[Material for this exercise]

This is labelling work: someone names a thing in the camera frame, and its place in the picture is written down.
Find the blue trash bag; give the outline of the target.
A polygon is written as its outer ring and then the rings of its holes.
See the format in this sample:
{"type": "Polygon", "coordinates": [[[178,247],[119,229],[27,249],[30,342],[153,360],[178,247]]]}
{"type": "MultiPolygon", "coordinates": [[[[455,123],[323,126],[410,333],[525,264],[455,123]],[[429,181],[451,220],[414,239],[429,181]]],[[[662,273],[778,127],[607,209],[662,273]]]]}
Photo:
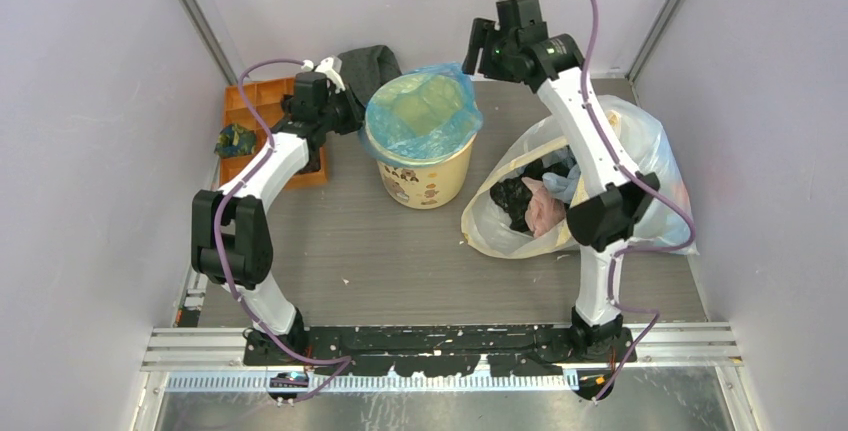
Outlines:
{"type": "Polygon", "coordinates": [[[470,77],[457,62],[430,65],[384,84],[369,101],[361,144],[373,158],[399,167],[448,160],[484,123],[470,77]]]}

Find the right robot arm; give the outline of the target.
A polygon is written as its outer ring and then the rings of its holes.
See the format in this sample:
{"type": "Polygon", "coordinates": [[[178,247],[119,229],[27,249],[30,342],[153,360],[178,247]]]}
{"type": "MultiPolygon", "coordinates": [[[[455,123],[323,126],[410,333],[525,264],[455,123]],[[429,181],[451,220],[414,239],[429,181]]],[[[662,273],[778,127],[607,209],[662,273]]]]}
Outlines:
{"type": "Polygon", "coordinates": [[[569,341],[577,357],[596,361],[622,334],[613,269],[633,244],[660,180],[626,155],[591,88],[587,57],[570,35],[549,35],[539,0],[498,0],[496,10],[494,20],[474,20],[462,70],[527,85],[575,155],[588,197],[566,213],[581,257],[569,341]]]}

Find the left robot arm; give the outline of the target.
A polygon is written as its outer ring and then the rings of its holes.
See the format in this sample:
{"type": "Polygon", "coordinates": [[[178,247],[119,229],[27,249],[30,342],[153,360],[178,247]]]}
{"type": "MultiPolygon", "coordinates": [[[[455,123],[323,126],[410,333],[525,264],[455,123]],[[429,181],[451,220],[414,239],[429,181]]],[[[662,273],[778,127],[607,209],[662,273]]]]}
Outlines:
{"type": "Polygon", "coordinates": [[[360,129],[364,110],[337,71],[305,71],[281,100],[283,117],[265,127],[266,143],[216,191],[192,201],[195,271],[227,289],[250,317],[250,346],[268,347],[284,365],[305,356],[308,334],[299,309],[271,273],[274,249],[267,211],[288,182],[319,155],[330,133],[360,129]]]}

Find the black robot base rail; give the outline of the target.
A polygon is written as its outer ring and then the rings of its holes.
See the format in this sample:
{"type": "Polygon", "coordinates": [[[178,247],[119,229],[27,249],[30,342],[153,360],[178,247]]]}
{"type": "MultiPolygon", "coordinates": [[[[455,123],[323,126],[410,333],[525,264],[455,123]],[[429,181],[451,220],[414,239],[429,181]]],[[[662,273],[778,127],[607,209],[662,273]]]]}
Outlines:
{"type": "Polygon", "coordinates": [[[338,359],[348,357],[344,376],[465,377],[488,368],[494,377],[524,377],[557,375],[566,364],[609,371],[621,359],[635,361],[628,349],[632,340],[625,328],[586,346],[569,327],[550,324],[315,326],[293,348],[320,363],[319,376],[331,375],[340,367],[338,359]]]}

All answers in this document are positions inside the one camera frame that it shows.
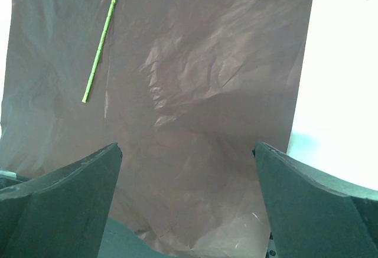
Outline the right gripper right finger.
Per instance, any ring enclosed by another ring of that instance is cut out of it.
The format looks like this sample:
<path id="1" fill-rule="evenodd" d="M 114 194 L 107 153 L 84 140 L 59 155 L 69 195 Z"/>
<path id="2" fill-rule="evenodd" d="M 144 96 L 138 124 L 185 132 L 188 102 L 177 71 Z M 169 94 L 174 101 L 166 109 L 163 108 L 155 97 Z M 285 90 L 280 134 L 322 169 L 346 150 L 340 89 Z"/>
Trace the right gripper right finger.
<path id="1" fill-rule="evenodd" d="M 376 190 L 264 142 L 253 155 L 278 257 L 377 257 Z"/>

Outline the red wrapping paper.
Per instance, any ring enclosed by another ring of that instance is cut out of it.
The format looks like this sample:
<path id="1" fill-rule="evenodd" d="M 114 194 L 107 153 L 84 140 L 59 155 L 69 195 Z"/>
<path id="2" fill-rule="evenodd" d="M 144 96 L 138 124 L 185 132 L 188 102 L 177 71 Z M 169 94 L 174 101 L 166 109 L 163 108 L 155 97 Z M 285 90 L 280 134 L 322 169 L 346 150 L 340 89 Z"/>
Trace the red wrapping paper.
<path id="1" fill-rule="evenodd" d="M 312 0 L 12 0 L 1 167 L 38 177 L 116 142 L 110 216 L 153 253 L 264 257 L 256 142 L 285 151 Z"/>

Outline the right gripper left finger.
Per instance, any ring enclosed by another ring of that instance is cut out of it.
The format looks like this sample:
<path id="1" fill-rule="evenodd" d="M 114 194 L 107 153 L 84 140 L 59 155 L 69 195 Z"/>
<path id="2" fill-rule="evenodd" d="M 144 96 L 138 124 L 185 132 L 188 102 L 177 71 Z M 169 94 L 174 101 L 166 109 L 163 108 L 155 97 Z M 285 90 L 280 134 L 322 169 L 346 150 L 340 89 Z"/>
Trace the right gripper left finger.
<path id="1" fill-rule="evenodd" d="M 111 143 L 1 189 L 1 257 L 97 257 L 121 162 Z"/>

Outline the artificial flower bouquet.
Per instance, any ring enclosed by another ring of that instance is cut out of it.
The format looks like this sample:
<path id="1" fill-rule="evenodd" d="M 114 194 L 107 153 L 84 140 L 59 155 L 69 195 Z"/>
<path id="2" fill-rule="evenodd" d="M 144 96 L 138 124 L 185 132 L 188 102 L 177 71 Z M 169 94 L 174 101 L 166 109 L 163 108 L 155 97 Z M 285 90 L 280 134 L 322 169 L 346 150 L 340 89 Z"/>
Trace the artificial flower bouquet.
<path id="1" fill-rule="evenodd" d="M 98 63 L 99 63 L 99 60 L 100 60 L 102 52 L 103 52 L 105 39 L 106 39 L 106 36 L 107 36 L 107 32 L 108 32 L 108 29 L 109 29 L 109 25 L 110 25 L 114 10 L 116 8 L 117 1 L 118 0 L 111 0 L 110 1 L 109 9 L 107 11 L 107 16 L 106 16 L 104 26 L 103 26 L 103 29 L 102 29 L 102 33 L 101 33 L 101 36 L 100 36 L 100 40 L 99 40 L 99 43 L 98 43 L 98 46 L 97 46 L 96 54 L 95 54 L 95 57 L 94 57 L 94 60 L 93 60 L 92 69 L 91 69 L 91 72 L 90 72 L 90 75 L 89 75 L 89 78 L 88 78 L 88 81 L 87 81 L 87 85 L 86 85 L 86 88 L 85 88 L 85 91 L 84 91 L 84 95 L 83 95 L 83 98 L 82 98 L 82 103 L 87 103 L 87 101 L 89 99 L 89 94 L 90 94 L 90 91 L 92 89 L 92 85 L 93 85 L 93 81 L 95 79 Z"/>

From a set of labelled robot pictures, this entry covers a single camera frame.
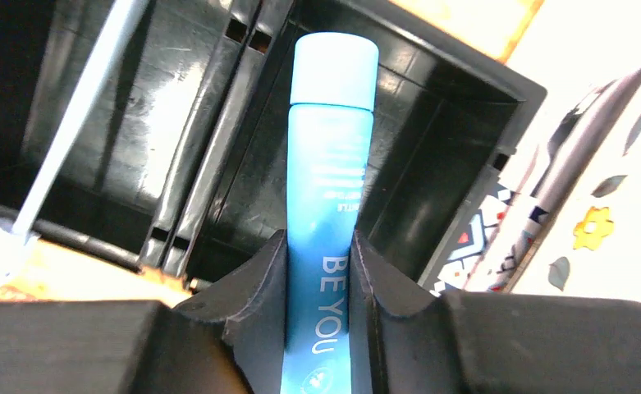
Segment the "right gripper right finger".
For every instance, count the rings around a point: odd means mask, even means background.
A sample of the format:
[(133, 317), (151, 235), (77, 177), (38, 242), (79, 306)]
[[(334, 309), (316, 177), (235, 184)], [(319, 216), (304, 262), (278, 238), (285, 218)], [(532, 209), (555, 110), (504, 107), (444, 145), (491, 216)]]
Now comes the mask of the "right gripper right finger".
[(410, 280), (355, 233), (355, 393), (641, 393), (641, 303), (448, 291)]

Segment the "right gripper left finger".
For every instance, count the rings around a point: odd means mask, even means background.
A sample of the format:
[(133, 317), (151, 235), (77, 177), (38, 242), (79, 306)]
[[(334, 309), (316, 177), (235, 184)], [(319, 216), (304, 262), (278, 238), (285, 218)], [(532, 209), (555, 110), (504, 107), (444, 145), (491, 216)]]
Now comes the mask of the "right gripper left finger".
[(0, 303), (0, 393), (277, 393), (286, 233), (174, 308)]

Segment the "pink handled fork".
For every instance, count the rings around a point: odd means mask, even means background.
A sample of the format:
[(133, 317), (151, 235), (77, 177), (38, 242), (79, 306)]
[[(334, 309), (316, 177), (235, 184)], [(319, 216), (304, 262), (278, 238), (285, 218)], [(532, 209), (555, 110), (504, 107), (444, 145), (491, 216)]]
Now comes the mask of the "pink handled fork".
[(537, 205), (538, 201), (529, 195), (513, 199), (465, 282), (465, 291), (503, 291), (542, 228), (530, 218)]

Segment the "light blue toothbrush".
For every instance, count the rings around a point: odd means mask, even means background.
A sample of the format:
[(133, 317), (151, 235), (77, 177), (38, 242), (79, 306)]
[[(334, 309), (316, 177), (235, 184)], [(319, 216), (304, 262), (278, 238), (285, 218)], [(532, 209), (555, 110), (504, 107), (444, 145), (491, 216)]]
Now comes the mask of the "light blue toothbrush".
[(30, 258), (39, 239), (31, 231), (34, 221), (148, 5), (147, 1), (138, 0), (117, 0), (112, 4), (16, 219), (12, 222), (0, 218), (0, 286), (12, 281)]

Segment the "blue toothpaste tube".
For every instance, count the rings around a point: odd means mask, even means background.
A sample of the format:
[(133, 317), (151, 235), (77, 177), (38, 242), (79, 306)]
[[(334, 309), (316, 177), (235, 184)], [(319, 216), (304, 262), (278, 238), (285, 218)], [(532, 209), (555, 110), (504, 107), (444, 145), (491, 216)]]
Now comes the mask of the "blue toothpaste tube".
[(377, 45), (346, 33), (295, 44), (287, 132), (284, 393), (348, 393), (350, 244), (364, 191)]

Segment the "black compartment organizer box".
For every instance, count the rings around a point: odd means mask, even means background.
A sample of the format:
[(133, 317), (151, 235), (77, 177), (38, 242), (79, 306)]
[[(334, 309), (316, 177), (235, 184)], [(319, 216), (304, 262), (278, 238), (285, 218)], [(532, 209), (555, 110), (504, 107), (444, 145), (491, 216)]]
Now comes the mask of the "black compartment organizer box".
[(286, 225), (293, 48), (379, 48), (359, 230), (407, 277), (469, 229), (545, 89), (387, 1), (152, 1), (43, 205), (46, 239), (216, 281)]

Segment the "square floral plate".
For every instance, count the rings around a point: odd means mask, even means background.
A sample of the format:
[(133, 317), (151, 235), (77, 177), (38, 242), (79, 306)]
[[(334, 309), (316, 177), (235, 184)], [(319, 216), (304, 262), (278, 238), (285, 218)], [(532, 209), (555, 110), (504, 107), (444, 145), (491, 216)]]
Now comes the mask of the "square floral plate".
[(641, 71), (609, 133), (506, 289), (641, 303)]

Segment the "patterned white placemat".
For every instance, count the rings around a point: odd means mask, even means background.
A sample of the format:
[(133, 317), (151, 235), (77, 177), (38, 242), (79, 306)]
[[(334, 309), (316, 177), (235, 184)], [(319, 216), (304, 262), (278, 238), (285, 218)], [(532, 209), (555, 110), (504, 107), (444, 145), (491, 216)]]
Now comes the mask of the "patterned white placemat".
[(422, 276), (433, 296), (464, 290), (517, 195), (538, 201), (530, 216), (542, 225), (536, 237), (552, 223), (641, 71), (641, 1), (546, 1), (506, 65), (540, 83), (547, 95), (493, 196), (473, 216), (475, 244), (455, 248), (442, 268)]

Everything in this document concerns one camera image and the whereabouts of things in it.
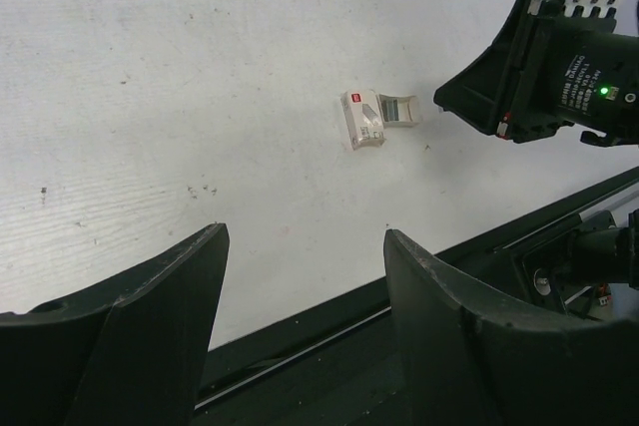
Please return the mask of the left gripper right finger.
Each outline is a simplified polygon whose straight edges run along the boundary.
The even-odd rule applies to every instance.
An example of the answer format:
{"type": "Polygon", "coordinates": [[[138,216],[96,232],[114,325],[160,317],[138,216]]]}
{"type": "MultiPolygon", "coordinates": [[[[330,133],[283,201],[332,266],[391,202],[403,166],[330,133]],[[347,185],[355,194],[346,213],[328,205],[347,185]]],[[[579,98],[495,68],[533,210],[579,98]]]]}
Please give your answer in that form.
{"type": "Polygon", "coordinates": [[[516,299],[399,230],[384,266],[415,425],[634,425],[638,325],[516,299]]]}

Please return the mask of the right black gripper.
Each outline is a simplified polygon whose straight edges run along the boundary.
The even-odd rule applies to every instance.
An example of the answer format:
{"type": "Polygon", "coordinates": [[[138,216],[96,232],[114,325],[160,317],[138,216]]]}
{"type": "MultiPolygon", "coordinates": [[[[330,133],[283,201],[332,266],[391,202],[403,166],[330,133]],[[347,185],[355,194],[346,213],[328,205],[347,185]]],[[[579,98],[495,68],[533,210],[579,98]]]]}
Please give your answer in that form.
{"type": "Polygon", "coordinates": [[[638,142],[638,40],[612,14],[565,16],[564,0],[516,0],[500,33],[433,101],[486,136],[526,143],[583,127],[595,147],[638,142]]]}

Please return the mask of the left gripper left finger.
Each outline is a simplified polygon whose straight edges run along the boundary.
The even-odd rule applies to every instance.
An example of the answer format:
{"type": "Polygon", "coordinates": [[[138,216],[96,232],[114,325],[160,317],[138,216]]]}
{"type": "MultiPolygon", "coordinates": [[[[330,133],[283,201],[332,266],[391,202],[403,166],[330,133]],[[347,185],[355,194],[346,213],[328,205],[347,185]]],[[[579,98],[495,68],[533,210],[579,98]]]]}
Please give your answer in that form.
{"type": "Polygon", "coordinates": [[[230,239],[214,223],[108,279],[1,316],[5,425],[187,425],[230,239]]]}

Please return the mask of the white staple tray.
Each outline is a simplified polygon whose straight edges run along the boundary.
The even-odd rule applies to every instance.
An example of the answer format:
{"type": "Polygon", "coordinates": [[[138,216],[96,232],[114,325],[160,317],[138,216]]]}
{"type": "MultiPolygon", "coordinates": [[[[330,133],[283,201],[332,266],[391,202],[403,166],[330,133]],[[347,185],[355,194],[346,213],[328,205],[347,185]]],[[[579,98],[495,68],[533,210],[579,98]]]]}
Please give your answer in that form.
{"type": "Polygon", "coordinates": [[[377,95],[386,128],[415,127],[422,121],[420,102],[416,96],[377,95]]]}

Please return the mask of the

[/Material for this exercise]

- _Requirement_
Starting from the data above, filter for lines with "Find" and copy each one.

- _Answer section_
Find the blue trash bag; give the outline of the target.
Find the right robot arm; give the outline of the target.
Find the left robot arm; give the outline of the target.
Find the black robot base rail; give the outline of the target.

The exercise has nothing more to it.